Images20–30 (varied poses, lighting, backgrounds)

Resolution1024px (auto-bucketed to 512/768/1024)

CaptionsQwen3-VL recommended

Caption styleNatural language, 1–2 sentences

Trigger wordIn training config, NOT in captions

Class wordAlways use (dog, man, woman)

Training Defaults

Steps~100 per image (24 imgs ≈ 2400 steps)

Rank16 (simple) / 32 (complex)

Optimizerprodigy for Z-Image, adamw8bit for rest

EMAOFF for LoRA training

Gradient checkpointingON

Text embedding cacheON (saves VRAM)

Model Comparison — RTX 4090, 24 images

Model	VRAM	Time	Speed	LR	Best For
SDXL	~7 GB	28 min	~1.1 s/step	1e-4	Fast baseline, proven ecosystem
Klein 4B ★	~15 GB	85 min	~2.5 s/step	5e-5	Best quality/speed balance
Klein 9B	~13 GB*	3.3 hrs	~6.1 s/step	1e-4	Higher capacity (quantized on 24GB)
Flux Schnell	~20 GB	64 min	~2.5 s/step	4e-4	4-step fast inference
Z-Image Base	~17 GB	2 hrs	~2.5 s/step	auto	Best realism — use prodigy optimizer!

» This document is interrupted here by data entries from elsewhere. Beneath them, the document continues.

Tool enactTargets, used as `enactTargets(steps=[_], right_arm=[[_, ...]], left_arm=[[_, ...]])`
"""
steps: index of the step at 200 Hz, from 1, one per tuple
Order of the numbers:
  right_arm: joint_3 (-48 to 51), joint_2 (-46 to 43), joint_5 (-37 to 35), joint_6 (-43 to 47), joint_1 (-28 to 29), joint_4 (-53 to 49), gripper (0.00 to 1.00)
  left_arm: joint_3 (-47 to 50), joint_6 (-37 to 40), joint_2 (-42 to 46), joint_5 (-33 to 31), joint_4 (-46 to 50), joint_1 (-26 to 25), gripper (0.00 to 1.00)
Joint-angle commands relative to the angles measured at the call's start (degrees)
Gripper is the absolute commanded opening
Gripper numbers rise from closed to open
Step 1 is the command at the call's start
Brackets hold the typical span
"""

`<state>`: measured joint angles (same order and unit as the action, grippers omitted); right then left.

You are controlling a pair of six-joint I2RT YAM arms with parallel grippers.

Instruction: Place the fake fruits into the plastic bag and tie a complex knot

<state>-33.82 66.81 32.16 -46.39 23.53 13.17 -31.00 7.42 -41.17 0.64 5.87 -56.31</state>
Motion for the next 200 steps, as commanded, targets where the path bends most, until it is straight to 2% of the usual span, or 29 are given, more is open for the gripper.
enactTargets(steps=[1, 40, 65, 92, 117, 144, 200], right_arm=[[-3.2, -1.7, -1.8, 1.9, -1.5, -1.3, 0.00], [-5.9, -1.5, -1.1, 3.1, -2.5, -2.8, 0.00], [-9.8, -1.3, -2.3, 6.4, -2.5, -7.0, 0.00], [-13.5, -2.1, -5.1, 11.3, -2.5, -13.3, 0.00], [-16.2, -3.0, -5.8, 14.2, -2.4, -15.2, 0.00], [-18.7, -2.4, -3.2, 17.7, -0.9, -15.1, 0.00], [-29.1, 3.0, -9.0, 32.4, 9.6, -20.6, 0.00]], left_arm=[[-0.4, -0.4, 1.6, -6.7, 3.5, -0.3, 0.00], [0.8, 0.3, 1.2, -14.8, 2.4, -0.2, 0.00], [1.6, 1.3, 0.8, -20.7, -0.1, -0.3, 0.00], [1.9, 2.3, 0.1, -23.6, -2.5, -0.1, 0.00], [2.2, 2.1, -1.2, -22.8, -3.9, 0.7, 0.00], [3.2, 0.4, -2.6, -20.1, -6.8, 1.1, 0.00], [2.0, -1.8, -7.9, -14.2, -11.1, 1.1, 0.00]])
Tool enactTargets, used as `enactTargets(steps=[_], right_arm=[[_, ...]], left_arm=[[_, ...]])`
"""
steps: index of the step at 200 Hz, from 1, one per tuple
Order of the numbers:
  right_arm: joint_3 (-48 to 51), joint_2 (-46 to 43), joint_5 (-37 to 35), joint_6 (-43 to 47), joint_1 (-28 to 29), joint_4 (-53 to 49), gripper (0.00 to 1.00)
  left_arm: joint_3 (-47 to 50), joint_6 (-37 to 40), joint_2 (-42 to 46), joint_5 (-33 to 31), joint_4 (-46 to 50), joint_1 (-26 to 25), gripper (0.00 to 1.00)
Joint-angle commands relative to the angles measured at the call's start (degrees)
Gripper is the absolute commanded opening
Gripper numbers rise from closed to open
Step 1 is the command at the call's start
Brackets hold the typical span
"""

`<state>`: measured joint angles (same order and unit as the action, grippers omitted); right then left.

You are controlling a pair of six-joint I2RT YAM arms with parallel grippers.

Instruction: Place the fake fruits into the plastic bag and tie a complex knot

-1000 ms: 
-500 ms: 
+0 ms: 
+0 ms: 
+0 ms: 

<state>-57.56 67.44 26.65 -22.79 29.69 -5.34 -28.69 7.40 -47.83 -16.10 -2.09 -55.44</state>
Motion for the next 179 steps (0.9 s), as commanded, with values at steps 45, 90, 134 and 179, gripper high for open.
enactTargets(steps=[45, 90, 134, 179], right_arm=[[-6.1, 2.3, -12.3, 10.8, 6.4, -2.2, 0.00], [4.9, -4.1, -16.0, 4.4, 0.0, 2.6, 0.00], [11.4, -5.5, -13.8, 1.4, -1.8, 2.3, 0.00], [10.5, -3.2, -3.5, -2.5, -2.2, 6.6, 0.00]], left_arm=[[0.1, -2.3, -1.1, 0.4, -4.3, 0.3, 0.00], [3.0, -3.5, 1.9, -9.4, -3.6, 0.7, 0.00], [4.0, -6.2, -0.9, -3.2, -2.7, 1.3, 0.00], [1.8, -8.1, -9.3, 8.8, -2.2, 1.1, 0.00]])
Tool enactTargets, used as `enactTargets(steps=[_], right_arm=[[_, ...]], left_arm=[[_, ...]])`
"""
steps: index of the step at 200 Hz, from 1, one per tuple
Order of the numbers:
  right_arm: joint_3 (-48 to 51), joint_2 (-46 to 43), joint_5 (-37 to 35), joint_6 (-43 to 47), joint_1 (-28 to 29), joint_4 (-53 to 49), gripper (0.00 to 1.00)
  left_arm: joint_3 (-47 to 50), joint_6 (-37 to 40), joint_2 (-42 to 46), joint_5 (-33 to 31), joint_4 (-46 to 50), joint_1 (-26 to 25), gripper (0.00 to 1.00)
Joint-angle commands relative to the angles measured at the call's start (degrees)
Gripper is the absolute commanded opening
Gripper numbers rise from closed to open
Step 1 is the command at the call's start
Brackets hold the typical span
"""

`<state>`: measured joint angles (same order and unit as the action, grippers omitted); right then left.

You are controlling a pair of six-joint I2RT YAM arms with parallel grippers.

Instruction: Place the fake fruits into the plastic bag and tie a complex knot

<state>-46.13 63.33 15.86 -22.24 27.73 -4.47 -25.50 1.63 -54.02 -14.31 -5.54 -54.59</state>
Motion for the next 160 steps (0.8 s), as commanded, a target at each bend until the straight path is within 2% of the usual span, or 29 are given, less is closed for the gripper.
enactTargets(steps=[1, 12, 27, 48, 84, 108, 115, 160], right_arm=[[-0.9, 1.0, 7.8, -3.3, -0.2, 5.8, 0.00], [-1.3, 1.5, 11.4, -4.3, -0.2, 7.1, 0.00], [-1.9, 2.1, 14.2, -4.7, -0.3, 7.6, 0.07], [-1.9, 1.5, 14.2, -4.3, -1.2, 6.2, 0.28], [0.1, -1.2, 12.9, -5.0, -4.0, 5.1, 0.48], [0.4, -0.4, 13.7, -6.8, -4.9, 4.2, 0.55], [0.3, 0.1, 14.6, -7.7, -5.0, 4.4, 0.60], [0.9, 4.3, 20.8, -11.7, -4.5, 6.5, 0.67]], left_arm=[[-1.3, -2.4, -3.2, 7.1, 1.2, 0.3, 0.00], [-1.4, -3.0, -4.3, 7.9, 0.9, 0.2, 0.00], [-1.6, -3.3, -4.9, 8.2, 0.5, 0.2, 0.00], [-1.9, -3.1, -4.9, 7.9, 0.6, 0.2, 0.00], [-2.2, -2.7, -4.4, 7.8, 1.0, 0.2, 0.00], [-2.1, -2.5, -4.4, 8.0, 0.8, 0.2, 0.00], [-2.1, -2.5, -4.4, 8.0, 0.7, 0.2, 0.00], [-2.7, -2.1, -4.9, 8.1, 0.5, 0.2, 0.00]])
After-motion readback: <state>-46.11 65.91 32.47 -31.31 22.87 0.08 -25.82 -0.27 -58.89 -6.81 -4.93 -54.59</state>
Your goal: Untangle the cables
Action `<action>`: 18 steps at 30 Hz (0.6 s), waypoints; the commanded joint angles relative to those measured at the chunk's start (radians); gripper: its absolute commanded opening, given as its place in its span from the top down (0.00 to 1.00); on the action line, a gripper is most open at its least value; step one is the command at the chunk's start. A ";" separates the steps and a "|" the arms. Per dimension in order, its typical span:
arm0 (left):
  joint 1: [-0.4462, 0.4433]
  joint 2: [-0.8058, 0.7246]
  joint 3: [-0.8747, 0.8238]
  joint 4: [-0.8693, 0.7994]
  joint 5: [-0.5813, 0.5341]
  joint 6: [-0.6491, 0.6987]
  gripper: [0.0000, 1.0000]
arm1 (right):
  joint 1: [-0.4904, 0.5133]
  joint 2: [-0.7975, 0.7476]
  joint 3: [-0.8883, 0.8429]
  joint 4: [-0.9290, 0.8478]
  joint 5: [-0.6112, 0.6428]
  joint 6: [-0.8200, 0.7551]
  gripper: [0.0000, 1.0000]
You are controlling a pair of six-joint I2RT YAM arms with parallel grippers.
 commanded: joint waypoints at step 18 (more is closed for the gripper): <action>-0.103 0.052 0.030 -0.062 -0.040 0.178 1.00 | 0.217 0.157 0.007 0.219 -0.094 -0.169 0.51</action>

* Klein 9B quantized to fit 24GB. Without quantization: 32GB+ required, ~2.5 s/step.

Z-Image Insight

prodigy optimizer is critical. adamw8bit often fails to converge on Z-Image Base. modl sets this automatically.

Klein Trick

Train on base, generate with distilled. LoRAs transfer at strength 1.0–1.5. modl handles the base/distilled remap automatically.

Caption Rule

Describe everything except subject identity. Don't use Florence-2 for people — it hallucinates. Use Qwen3-VL.